Choosing a business form is one of the most important decision any small business owner makes when starting a company. In order to protect yourself from personal liability, it is important to create a separate business entity with the Secretary of State. But, which one should you choose? We are going to address briefly the difference between an LLC and S Corporation, so you can get an idea of some vital distinctions.
Subchapter S corporations, also known as S corporations, are very similar to LLCs. There are certain factors in any given business that lends itself better to an S Corporation or an LLC. The factors to keep in mind are: the number of initial owners, the need to attract other investors, how profits will be allocated, and taxation issues.
Both S Corporations and LLCs offer the owners limited liability protection, and are both pass-through tax entities. Pass-through taxation allows the owners of the company to take the gains or losses generated by the company on their personal tax returns. It is a special tax status that eliminates the double taxation that owners of corporations are subject to.

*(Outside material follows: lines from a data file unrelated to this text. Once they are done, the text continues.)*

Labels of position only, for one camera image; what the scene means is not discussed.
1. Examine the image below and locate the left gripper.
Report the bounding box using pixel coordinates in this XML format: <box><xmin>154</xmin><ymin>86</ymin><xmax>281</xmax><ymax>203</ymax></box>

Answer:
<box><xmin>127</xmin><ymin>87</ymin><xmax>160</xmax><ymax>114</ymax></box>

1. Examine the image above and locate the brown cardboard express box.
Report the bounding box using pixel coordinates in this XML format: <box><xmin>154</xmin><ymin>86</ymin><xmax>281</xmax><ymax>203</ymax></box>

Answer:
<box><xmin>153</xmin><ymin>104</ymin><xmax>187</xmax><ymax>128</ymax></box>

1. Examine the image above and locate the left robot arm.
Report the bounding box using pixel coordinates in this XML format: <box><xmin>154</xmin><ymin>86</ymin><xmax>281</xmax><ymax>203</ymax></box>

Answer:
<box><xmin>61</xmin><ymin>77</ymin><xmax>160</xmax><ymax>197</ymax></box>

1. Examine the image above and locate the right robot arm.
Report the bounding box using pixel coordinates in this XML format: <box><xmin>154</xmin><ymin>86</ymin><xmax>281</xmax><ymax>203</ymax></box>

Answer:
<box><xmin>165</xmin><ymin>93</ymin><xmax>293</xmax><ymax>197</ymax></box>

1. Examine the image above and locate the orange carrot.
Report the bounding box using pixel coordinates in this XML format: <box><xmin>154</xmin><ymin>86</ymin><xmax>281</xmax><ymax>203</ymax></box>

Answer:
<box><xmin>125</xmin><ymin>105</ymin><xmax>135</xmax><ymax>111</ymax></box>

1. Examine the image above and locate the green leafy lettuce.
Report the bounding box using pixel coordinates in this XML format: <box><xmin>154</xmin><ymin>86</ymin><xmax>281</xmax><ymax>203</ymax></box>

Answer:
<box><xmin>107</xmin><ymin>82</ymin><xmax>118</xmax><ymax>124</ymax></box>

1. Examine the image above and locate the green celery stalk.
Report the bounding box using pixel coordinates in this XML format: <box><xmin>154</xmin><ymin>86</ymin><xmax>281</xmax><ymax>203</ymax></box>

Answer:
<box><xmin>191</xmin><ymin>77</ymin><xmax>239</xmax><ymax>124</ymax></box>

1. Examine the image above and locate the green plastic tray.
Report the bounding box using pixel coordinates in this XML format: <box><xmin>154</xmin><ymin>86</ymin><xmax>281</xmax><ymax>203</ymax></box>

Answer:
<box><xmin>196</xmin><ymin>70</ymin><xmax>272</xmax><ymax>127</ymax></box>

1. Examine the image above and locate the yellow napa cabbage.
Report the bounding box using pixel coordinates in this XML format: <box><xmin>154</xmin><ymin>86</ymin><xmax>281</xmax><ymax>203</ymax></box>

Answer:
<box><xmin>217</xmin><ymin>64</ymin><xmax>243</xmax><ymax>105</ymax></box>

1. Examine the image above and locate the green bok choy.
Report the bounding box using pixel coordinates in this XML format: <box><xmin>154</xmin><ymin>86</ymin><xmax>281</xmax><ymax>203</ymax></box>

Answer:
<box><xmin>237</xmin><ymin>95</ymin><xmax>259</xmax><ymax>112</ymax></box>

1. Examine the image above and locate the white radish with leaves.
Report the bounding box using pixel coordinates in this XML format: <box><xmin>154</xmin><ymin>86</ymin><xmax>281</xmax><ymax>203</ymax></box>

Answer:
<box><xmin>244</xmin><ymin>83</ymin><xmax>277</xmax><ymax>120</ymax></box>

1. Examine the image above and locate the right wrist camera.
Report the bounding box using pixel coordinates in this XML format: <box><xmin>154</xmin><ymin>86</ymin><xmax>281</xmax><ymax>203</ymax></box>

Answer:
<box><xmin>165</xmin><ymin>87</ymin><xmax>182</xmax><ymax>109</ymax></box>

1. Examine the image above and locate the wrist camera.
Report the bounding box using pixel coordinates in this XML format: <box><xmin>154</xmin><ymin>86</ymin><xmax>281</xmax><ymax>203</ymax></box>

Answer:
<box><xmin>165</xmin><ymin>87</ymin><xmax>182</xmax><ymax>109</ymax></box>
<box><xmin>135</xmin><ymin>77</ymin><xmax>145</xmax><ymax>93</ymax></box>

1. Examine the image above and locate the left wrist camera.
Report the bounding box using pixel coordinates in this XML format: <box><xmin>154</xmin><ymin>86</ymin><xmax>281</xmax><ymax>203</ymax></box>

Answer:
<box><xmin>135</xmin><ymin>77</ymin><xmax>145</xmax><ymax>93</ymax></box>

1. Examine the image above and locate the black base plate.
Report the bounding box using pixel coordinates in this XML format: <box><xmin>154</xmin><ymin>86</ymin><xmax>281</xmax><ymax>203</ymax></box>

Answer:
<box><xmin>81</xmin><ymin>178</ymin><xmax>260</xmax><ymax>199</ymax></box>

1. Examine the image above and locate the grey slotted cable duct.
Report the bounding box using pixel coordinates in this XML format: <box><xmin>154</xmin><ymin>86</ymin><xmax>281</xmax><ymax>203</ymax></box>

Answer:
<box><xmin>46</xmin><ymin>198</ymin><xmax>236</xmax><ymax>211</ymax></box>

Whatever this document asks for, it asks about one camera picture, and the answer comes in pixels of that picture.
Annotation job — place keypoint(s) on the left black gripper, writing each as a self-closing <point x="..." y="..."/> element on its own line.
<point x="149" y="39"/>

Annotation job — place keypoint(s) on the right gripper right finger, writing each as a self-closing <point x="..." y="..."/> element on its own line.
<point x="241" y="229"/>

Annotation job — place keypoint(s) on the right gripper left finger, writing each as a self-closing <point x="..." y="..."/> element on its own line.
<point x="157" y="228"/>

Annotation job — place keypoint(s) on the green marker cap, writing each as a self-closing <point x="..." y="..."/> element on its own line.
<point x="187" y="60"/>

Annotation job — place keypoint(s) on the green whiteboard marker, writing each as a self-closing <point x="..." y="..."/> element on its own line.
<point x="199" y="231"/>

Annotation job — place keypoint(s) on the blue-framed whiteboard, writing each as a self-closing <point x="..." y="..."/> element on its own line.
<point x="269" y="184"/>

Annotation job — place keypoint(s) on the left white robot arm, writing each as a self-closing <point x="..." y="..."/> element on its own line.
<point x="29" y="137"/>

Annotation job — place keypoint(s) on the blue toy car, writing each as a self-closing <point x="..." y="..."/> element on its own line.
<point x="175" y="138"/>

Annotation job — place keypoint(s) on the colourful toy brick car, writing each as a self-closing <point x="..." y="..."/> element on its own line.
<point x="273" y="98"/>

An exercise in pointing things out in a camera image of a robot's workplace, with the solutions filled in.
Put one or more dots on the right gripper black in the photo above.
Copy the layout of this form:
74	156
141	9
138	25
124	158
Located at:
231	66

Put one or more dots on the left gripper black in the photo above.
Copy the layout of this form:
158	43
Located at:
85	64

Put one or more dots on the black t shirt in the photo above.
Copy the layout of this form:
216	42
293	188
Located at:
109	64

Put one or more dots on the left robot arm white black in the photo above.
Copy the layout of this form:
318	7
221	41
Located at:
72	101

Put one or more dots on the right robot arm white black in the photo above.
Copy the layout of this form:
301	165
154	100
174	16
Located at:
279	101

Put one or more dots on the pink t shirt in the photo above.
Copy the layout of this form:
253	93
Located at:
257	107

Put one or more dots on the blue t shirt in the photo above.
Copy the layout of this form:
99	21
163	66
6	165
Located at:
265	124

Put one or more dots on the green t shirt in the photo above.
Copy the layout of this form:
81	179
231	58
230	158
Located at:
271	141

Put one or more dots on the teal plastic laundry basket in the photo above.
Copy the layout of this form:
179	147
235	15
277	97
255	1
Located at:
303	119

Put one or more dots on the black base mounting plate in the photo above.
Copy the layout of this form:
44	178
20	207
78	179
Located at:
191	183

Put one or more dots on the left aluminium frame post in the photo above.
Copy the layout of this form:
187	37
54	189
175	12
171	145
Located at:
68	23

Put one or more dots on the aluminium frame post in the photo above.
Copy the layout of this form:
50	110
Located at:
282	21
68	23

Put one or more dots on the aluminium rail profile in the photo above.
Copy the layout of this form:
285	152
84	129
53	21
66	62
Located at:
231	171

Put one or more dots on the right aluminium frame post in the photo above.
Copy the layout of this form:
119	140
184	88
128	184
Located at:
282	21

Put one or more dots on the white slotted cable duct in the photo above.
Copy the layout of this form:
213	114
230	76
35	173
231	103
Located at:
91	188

But, S Corporations and LLC are also very different. The ownership of an S Corporation is restricted to no more than 75 shareholders, it cannot be owned by non-US citizens, other corporations, many trusts, LLC, or partnerships. LLCs do not have these ownership restrictions.
S Corporations, however, can exists perpetually, while LLCs usually have limited life spans. The stock of S Corporations is more freely transferable than the membership interests of an LLC. S Corporations are also usually more beneficial for self-employment taxes.
You need a good lawyer to evaluate your needs and help you navigate through the legal quagmire inherent in forming and operating corporations. You must have a firm understanding of basic corporation law in order to protect your personal and professional interest.